To continue the example, if the seemingly innocuous printer problem is actually preventing the submission of a multi-million pound grant application, then it becomes far more important. But while that bit of paper is sitting in my inbox, I will not get around to processing it until the end of the day, or maybe the end of the week.

I guess I may be looking for too much intellegence in the system. Perhaps I should be able to know intuitively whether the inputs that arrive during the day are incredibly urgent? I could always ask the person how critical the problem is for them, but that feels very much like processing.

I would be interested to hear how other people handle this - the problem is actually more to do with being forced into a responsive, event driven mode of work rather than with GTD specifically.

mcnicks's picture

Actually my team and I...

Actually my team and I already use RT for handling helpdesk queries and the like. It is an excellent piece of free software, and it is highly configurable too. I think that my question was less about how to track all of these interrupts and queries, and more about how much or how far I should process them as they come up.

I suppose I should try to educate the rest of the staff to filter their requests through the helpdesk if they need an immediate response to a critical problem.
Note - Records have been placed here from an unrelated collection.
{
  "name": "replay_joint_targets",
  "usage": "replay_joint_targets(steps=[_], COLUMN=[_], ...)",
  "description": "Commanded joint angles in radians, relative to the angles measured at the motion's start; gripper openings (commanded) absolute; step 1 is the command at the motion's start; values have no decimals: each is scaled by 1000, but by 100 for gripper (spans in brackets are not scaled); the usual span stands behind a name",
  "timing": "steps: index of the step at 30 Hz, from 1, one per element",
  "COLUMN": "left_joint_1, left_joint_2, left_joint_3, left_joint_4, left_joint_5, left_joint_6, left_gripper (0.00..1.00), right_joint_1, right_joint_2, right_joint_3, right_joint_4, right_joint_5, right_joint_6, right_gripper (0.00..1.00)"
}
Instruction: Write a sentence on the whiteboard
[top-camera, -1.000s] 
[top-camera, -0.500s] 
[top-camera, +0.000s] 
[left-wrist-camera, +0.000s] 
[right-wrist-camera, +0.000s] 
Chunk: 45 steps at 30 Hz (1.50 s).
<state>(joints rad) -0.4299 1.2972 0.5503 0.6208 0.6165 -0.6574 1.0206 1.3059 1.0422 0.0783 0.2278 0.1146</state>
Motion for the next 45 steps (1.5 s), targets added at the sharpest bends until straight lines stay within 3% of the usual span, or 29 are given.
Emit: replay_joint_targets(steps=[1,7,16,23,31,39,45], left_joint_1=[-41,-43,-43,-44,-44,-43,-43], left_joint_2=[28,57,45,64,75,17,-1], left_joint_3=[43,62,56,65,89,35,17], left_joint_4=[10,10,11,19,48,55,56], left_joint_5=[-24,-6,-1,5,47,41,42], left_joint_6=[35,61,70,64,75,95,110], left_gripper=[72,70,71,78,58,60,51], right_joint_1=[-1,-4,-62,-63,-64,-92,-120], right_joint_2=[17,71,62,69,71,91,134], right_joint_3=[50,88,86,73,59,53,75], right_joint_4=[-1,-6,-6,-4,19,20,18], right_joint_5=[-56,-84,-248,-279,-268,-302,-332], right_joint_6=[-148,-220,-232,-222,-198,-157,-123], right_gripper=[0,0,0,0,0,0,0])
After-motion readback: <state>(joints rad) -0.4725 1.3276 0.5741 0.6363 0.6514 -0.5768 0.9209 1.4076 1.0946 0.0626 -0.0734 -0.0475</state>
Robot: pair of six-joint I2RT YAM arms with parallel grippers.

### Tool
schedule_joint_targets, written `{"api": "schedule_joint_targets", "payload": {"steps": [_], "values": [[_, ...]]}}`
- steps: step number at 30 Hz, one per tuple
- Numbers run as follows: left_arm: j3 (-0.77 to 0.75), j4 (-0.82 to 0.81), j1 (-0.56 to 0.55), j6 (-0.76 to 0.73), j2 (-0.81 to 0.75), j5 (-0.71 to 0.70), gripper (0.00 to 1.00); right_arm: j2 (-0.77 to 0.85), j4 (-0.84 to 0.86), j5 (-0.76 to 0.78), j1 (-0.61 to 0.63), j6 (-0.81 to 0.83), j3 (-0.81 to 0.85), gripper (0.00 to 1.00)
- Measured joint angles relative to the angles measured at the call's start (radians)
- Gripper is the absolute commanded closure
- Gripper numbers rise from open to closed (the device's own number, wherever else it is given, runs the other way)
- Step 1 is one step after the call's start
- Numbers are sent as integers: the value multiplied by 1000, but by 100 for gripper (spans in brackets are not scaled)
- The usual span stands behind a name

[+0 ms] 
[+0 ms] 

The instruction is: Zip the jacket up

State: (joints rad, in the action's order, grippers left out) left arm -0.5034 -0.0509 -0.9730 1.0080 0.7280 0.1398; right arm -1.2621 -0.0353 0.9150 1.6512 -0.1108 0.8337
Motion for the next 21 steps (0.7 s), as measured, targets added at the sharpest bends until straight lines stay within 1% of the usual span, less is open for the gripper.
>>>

Whoever is on the helpdesk will be able to ping me if something serious comes up. In a more machavellian sense, it might be useful for me to implement exactly what I want to do: note the issue, put it into my inbox and process it at the end of the day. People will eventually work out that having immediate access to me will not guarantee an immediate solution to their problems.

But this is probably a bit off-topic because it is more about managing expectations than implementing GTD.